So I am running (or trying to) a compiled (fat jar) spark/scala program from the master node of an EMR cluster on aws. I have compiled the jar in my dev environment with all the same dependencies as my prod environment.
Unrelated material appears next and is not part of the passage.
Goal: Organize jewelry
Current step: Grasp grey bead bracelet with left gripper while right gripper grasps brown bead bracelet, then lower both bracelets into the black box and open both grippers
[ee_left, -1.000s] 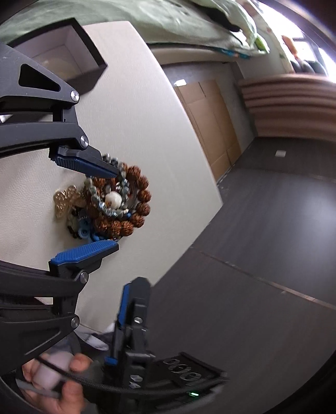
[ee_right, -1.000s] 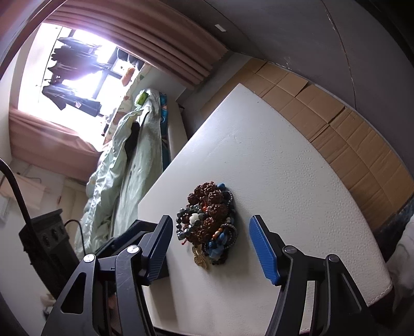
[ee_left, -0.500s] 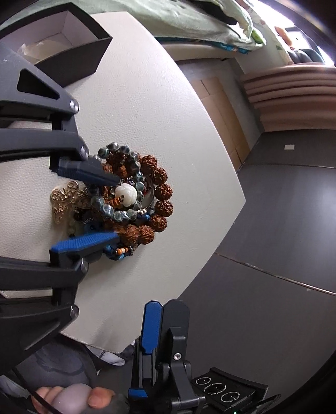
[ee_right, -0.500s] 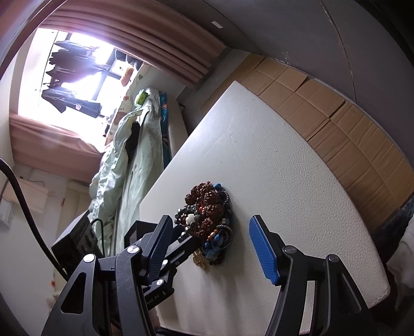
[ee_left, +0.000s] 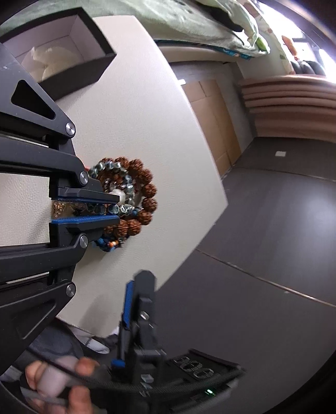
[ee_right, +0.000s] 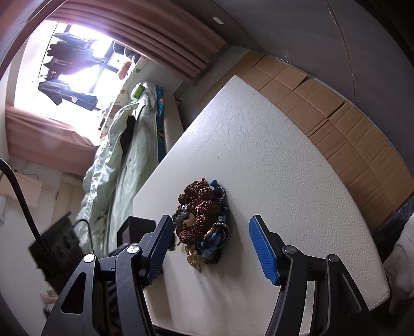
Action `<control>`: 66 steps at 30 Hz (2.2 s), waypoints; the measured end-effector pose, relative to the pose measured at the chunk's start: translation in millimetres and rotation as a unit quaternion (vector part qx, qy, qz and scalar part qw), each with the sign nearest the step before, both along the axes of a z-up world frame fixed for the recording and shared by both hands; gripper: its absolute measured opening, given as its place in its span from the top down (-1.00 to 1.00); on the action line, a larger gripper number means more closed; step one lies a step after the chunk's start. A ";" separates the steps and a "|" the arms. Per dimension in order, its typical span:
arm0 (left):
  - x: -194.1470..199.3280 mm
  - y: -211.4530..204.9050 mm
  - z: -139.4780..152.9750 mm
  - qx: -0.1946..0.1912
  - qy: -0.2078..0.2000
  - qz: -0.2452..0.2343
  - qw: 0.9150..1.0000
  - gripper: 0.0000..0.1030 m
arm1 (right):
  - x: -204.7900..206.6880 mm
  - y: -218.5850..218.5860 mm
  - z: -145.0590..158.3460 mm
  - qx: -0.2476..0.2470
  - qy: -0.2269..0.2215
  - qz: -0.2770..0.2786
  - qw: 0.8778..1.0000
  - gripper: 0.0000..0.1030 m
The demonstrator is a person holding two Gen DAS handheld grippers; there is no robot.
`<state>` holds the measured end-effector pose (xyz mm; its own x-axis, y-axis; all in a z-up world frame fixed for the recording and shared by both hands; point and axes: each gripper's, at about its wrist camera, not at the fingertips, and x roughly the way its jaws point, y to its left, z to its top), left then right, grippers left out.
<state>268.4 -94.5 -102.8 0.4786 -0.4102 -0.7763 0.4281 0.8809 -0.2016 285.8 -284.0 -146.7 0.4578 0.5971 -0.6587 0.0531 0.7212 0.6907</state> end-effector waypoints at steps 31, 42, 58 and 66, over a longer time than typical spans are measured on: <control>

And I am deploying with the spark-submit script:
SPARK_JAR=./spark/lib/spark-assembly-1.2.1-hadoop2.4.0.jar \
./spark-submit \
--deploy-mode cluster \
--verbose \
--master yarn-cluster \
--class sparkSQLProcessor \
--driver-memory 1g \
--executor-memory 1g \
--executor-cores 1 \
--num-executors 1 \
/home/hadoop/Spark-SQL-Job.jar args1 args2
The issue that I am running into is that I am getting this config issue: (or I assume it is)
Exception in thread "main" java.io.FileNotFoundException: File file:/home/hadoop/.versions/spark-1.2.1.a/bin/spark/lib/spark-assembly-1.2.1-hadoop2.4.0.jar does not exist
at org.apache.hadoop.fs.RawLocalFileSystem.deprecatedGetFileStatus(RawLocalFileSystem.java:516)
at org.apache.hadoop.fs.RawLocalFileSystem.getFileLinkStatusInternal(RawLocalFileSystem.java:729)
at org.apache.hadoop.fs.RawLocalFileSystem.getFileStatus(RawLocalFileSystem.java:506)
at org.apache.hadoop.fs.FilterFileSystem.getFileStatus(FilterFileSystem.java:407)
at org.apache.hadoop.fs.FileUtil.copy(FileUtil.java:337)
at org.apache.hadoop.fs.FileUtil.copy(FileUtil.java:289)
at org.apache.spark.deploy.yarn.ClientBase$class.copyFileToRemote(ClientBase.scala:102)
at org.apache.spark.deploy.yarn.Client.copyFileToRemote(Client.scala:35)
at org.apache.spark.deploy.yarn.ClientBase$$anonfun$prepareLocalResources$3.apply(ClientBase.scala:182)
at org.apache.spark.deploy.yarn.ClientBase$$anonfun$prepareLocalResources$3.apply(ClientBase.scala:176)
at scala.collection.immutable.List.foreach(List.scala:318)
at org.apache.spark.deploy.yarn.ClientBase$class.prepareLocalResources(ClientBase.scala:176)
at org.apache.spark.deploy.yarn.Client.prepareLocalResources(Client.scala:35)
at org.apache.spark.deploy.yarn.ClientBase$class.createContainerLaunchContext(ClientBase.scala:308)
at org.apache.spark.deploy.yarn.Client.createContainerLaunchContext(Client.scala:35)
at org.apache.spark.deploy.yarn.Client.submitApplication(Client.scala:80)
at org.apache.spark.deploy.yarn.ClientBase$class.run(ClientBase.scala:501)
at org.apache.spark.deploy.yarn.Client.run(Client.scala:35)
at org.apache.spark.deploy.yarn.Client$.main(Client.scala:139)
at org.apache.spark.deploy.yarn.Client.main(Client.scala)
at sun.reflect.NativeMethodAccessorImpl.invoke0(Native Method)
at sun.reflect.NativeMethodAccessorImpl.invoke(NativeMethodAccessorImpl.java:57)
at sun.reflect.DelegatingMethodAccessorImpl.invoke(DelegatingMethodAccessorImpl.java:43)
at java.lang.reflect.Method.invoke(Method.java:606)
at org.apache.spark.deploy.SparkSubmit$.launch(SparkSubmit.scala:358)
at org.apache.spark.deploy.SparkSubmit$.main(SparkSubmit.scala:75)
at org.apache.spark.deploy.SparkSubmit.main(SparkSubmit.scala)
答案 0 :(得分:0)
我一直在EMR上运行spark jobs,但从未遇到过这个错误。您是否使用EMR引导操作来安装spark或使用较新的EMR 4.0版本?
无论哪种方式,您都应该尝试不设置SPARK_JAR环境变量。